Erlösschmälerungen

In Kürze

Erlösschmälerungen sind Abzüge vom ursprünglichen Verkaufserlös, zum Beispiel durch Rabatte oder Skonto. Sie mindern den Bruttoerlös und ergeben so den tatsächlichen Nettoerlös eines Unternehmens.

Definition

Wenn ein Unternehmen Waren oder Dienstleistungen verkauft, erhält es dafür einen Preis – den Bruttoerlös. Dieser Betrag wird jedoch häufig nicht vollständig ausgezahlt, weil dem Kunden Preisnachlässe oder andere Vergünstigungen gewährt werden. Diese Abzüge nennt man Erlösschmälerungen.

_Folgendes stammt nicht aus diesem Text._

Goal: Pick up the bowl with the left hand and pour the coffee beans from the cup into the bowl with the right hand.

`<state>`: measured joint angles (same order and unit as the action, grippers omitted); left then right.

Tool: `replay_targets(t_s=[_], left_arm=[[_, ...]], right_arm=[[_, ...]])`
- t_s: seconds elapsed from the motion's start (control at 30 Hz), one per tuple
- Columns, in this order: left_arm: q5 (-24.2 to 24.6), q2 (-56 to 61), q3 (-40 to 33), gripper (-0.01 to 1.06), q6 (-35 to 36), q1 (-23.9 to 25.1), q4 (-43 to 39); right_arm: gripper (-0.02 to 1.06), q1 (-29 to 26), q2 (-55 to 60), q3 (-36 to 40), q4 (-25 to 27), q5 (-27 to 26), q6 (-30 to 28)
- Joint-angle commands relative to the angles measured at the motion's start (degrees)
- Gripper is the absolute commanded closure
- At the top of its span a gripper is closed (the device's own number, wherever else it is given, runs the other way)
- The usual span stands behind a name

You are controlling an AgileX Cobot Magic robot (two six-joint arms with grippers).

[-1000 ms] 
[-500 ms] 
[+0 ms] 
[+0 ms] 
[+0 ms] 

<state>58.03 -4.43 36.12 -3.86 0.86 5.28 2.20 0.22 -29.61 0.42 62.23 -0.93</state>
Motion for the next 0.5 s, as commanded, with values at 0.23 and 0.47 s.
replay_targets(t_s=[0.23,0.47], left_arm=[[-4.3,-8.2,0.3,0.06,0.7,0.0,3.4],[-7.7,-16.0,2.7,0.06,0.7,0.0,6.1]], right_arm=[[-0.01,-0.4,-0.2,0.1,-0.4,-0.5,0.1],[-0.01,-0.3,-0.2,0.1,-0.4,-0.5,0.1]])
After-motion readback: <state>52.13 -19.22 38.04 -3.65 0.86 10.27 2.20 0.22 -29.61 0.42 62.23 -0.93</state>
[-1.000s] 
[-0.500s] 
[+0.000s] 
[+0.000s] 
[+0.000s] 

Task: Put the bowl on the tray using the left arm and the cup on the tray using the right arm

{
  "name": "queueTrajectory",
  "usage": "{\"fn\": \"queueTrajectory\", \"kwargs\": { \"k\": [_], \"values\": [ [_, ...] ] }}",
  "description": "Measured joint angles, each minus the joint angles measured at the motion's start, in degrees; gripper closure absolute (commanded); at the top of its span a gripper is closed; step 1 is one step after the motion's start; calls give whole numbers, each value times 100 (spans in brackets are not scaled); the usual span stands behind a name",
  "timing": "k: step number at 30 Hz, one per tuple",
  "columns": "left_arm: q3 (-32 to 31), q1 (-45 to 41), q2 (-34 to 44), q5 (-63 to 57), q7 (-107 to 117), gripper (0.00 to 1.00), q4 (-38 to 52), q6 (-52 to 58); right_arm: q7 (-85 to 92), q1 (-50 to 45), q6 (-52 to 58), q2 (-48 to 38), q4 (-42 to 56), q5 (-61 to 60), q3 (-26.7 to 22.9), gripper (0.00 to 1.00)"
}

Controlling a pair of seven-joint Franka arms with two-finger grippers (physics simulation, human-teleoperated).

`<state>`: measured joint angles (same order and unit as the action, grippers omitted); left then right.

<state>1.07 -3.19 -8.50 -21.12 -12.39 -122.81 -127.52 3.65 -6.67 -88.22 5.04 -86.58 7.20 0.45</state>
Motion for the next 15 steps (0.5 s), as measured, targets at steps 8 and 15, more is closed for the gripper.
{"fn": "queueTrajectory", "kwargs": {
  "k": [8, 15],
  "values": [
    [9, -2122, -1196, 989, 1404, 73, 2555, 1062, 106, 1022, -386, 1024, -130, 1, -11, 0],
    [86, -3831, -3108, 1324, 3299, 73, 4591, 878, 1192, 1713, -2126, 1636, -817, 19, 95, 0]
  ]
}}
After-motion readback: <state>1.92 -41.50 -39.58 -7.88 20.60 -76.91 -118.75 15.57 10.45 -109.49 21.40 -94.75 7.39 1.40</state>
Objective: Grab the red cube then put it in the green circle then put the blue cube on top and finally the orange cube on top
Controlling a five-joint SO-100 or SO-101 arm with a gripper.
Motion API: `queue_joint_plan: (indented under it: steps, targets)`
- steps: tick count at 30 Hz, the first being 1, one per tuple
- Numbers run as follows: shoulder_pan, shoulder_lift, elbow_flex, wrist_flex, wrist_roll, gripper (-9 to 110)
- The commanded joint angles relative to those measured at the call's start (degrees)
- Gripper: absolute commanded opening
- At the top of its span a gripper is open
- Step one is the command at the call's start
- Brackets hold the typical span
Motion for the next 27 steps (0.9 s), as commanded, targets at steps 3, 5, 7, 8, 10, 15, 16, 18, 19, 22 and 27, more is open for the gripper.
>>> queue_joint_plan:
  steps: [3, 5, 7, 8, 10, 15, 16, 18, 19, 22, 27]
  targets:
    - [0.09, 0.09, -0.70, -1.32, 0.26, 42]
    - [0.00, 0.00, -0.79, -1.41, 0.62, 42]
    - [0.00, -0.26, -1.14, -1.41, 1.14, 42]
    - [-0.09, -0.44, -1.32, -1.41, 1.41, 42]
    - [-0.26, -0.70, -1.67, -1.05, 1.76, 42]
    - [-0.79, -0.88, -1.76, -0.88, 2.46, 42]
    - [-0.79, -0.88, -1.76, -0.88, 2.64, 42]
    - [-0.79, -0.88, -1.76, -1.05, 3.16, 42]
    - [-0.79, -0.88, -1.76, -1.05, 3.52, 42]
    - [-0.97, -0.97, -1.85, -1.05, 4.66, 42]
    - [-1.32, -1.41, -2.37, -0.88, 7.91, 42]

Erlösschmälerungen entstehen meist direkt aus dem Vertrag zwischen Unternehmen und Kunden. Sie sind keine Kosten im klassischen Sinne, weil kein Verbrauch von Gütern oder Leistungen dahintersteckt – sie korrigieren lediglich den erzielten Erlös nach unten.

Man unterscheidet zwei Arten:

  • Vorab bekannte Erlösschmälerungen – zum Beispiel Rabatte, die bereits beim Verkauf vereinbart werden.
  • Nachträglich gewährte Erlösschmälerungen – zum Beispiel Boni, Skonto (Abzug bei schneller Zahlung), Provisionen für den Außendienst oder Preisnachlässe wegen Mängeln.

In der Buchhaltung werden Erlösschmälerungen zu Lasten des Verkaufserlöses gebucht. Gleichzeitig verringern sich das Kundenkonto (Debitorenkonto) und die Umsatzsteuer. Beträge, die an Dritte gezahlt werden, gelten dagegen nicht als Erlösschmälerungen, sondern als Aufwand.

Vom Bruttoerlös abgezogen ergeben die Erlösschmälerungen den Nettoerlös – also den Betrag, den das Unternehmen tatsächlich von seinen Kunden erhält. Bei Exporten können auch Währungsschwankungen zu Erlösschmälerungen führen.